Remboursement en fonction de l'indication (JO du 11/06/2016) :
Les seules indications thérapeutiques ouvrant droit à la prise en charge par l'assurance maladie sont :
– En association à d’autres médicaments, dans le traitement de l’hépatite C chronique chez l’adulte infecté par le virus de génotype 1, présentant un stade de fibrose hépatique F2.
– En association à d’autres médicaments, dans le traitement de l’hépatite C chronique chez l’adulte infecté par le virus de génotype 1, en attente de transplantation d’organe ou ayant fait l’objet d’une transplantation d’organe.
– En association à d’autres médicaments, dans le traitement de l’hépatite C chronique chez l’adulte infecté par le virus de génotype 1 en hémodialyse.
– En association à d’autres médicaments, dans le traitement de l’hépatite C chronique chez l’adulte infecté par le virus de génotype 1 présentant des manifestations extra-hépatiques du virus de l’hépatite C.
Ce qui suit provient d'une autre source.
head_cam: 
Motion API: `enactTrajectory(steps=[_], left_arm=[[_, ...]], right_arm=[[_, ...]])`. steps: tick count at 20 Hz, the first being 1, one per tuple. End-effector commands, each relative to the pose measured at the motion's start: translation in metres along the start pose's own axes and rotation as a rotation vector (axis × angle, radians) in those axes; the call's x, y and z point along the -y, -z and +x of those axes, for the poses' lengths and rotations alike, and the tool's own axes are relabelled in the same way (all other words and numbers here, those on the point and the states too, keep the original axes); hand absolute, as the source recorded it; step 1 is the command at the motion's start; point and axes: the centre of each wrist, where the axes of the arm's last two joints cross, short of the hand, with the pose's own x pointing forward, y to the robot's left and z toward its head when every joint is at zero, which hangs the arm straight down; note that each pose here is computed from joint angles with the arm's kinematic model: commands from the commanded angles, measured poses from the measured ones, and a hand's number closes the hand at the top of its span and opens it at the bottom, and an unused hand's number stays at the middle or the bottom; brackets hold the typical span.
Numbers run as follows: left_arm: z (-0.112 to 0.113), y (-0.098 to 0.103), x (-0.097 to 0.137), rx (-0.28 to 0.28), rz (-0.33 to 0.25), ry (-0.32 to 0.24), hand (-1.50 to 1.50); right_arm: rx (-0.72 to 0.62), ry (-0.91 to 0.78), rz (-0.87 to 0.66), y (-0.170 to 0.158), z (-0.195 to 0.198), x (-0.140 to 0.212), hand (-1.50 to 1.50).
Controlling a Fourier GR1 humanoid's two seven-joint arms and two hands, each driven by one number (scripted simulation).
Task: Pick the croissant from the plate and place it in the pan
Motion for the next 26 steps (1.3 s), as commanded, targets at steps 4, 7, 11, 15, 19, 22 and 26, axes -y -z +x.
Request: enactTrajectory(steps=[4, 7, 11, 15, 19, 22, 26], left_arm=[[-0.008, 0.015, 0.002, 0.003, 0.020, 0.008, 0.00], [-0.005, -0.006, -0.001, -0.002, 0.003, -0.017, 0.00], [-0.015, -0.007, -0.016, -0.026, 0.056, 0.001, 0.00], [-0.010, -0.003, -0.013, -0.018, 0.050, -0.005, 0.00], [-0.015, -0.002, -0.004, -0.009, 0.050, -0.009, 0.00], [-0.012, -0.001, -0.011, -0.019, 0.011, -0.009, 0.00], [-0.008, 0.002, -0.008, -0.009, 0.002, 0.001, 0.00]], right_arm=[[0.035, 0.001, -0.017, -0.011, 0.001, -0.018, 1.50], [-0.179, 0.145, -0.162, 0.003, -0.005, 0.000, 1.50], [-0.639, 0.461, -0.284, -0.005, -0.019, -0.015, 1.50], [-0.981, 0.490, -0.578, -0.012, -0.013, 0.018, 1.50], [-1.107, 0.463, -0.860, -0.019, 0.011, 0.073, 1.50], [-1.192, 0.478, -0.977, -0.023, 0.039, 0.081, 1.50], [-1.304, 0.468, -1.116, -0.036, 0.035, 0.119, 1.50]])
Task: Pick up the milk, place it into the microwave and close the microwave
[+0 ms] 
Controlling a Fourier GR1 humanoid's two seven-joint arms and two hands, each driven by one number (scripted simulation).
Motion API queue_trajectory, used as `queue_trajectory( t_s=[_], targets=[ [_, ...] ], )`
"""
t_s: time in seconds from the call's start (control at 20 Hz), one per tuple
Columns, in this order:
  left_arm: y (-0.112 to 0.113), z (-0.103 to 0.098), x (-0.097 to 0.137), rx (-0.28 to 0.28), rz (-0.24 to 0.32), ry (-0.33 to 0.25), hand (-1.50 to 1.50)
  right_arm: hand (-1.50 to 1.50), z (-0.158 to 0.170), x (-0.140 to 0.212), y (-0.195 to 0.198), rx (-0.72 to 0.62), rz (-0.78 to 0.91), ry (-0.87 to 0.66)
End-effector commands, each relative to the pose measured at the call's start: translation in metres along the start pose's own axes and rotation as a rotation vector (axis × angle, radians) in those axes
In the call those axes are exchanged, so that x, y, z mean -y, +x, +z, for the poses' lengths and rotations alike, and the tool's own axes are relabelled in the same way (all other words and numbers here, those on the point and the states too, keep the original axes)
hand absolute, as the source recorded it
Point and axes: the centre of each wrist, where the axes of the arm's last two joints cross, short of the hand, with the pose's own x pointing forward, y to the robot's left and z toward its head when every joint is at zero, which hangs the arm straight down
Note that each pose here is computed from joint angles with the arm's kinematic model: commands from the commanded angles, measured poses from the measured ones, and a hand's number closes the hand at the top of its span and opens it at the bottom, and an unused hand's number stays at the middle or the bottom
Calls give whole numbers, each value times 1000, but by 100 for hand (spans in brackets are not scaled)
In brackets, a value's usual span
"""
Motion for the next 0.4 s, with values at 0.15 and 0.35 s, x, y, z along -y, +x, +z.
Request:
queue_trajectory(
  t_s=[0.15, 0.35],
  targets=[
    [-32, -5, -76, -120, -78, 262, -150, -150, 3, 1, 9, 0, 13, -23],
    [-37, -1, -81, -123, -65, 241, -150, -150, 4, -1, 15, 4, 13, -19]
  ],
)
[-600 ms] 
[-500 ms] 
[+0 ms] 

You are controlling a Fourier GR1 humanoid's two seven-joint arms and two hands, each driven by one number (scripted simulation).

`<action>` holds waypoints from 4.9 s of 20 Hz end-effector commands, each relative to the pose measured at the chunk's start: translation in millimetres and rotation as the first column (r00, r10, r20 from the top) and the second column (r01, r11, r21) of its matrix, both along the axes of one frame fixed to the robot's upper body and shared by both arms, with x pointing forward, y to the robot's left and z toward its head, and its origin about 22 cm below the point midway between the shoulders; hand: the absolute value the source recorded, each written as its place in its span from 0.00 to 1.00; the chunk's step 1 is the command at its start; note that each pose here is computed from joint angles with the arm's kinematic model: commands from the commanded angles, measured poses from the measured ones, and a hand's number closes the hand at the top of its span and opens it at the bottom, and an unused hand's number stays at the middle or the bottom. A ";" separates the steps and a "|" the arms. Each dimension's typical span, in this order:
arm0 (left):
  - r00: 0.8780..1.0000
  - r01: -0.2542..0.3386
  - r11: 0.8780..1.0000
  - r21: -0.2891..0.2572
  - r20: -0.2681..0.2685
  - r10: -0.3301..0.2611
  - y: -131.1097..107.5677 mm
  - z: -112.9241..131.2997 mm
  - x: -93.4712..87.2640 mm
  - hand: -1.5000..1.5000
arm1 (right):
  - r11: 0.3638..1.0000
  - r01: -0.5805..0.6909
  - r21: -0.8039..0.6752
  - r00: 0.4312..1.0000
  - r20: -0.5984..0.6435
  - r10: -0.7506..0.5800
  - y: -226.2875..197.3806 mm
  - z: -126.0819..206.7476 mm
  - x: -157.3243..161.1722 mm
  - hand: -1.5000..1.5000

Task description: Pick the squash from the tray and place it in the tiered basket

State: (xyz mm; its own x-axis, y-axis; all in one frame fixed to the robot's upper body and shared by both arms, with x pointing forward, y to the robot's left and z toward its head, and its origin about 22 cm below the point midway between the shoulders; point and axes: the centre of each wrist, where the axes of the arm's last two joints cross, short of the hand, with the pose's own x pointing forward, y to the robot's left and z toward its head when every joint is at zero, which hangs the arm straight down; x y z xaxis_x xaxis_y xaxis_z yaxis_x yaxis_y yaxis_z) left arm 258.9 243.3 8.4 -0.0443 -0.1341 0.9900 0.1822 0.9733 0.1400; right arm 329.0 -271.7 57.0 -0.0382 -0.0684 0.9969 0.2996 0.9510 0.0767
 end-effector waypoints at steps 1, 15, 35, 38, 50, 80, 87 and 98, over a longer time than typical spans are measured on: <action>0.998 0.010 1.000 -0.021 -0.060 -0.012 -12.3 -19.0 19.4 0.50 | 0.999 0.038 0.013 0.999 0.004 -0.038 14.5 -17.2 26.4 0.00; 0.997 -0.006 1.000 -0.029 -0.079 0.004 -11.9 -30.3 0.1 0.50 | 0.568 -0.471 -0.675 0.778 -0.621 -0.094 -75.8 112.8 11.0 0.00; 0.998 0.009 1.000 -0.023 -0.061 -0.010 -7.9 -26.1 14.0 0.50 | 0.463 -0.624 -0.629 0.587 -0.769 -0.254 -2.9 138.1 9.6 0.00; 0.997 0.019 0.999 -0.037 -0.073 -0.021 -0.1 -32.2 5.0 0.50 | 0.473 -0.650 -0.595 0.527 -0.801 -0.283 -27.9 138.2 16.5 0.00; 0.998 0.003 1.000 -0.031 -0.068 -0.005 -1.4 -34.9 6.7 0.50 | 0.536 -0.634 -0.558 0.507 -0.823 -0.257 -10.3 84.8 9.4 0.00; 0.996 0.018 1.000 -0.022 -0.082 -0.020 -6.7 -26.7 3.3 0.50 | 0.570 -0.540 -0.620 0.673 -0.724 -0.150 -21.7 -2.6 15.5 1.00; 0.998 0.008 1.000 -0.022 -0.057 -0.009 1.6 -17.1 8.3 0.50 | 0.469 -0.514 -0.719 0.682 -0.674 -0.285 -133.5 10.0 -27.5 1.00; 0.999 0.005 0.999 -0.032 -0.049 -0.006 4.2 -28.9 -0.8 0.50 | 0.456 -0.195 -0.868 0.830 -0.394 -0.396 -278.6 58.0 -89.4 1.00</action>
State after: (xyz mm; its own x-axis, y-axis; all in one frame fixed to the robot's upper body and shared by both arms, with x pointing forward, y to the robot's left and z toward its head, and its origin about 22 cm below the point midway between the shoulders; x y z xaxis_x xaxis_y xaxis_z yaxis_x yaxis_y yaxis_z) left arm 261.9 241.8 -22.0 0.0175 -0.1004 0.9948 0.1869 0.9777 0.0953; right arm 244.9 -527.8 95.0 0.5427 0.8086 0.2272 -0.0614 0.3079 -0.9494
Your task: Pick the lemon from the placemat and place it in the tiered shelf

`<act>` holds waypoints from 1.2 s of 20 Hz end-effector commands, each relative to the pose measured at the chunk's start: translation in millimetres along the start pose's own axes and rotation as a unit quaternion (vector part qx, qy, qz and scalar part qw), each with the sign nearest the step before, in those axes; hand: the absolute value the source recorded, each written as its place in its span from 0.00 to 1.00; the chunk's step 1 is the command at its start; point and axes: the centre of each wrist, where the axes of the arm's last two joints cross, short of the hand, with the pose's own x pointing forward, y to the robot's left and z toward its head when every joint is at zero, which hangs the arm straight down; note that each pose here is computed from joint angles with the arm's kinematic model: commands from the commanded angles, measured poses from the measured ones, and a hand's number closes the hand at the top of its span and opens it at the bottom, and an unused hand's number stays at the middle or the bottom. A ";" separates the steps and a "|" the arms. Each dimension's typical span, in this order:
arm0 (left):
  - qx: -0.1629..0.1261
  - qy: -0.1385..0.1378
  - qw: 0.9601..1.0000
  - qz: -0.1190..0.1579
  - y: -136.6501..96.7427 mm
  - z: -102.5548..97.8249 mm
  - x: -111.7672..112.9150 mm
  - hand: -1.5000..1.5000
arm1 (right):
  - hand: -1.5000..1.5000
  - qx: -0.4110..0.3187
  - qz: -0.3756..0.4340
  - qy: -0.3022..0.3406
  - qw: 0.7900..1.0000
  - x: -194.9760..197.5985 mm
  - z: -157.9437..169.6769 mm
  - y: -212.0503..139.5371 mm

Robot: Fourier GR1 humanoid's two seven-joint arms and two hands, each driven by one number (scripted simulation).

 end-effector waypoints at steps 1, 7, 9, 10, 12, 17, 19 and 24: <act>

– En association à d’autres médicaments, dans le traitement de l’hépatite C chronique chez l’adulte infecté par le virus de génotype 1 co-infecté par un autre virus à tropisme hépatique.
– En association à d’autres médicaments, dans le traitement de l’hépatite C chronique chez l’adulte infecté par le virus de génotype 1 à risque élevé de transmission du virus : usagers de drogues avec échange de matériel, personnes détenues, femmes en désir de grossesse, ou toute autre personne pour laquelle la réunion de concertation pluridisciplinaire estime le risque de transmission élevé.
Comprimé pelliculé beige, de forme ovale, de 14,0 mm x 8,0 mm de dimensions, et portant la mention « AV2 » sur une face.
Les comprimés pelliculés Exviera sont conditionnés dans des plaquettes PVC/PE/PCTFE fermées par un film aluminium. 56 comprimés (conditionnement multiple contenant 4 boîtes intérieures de 14 comprimés chacune).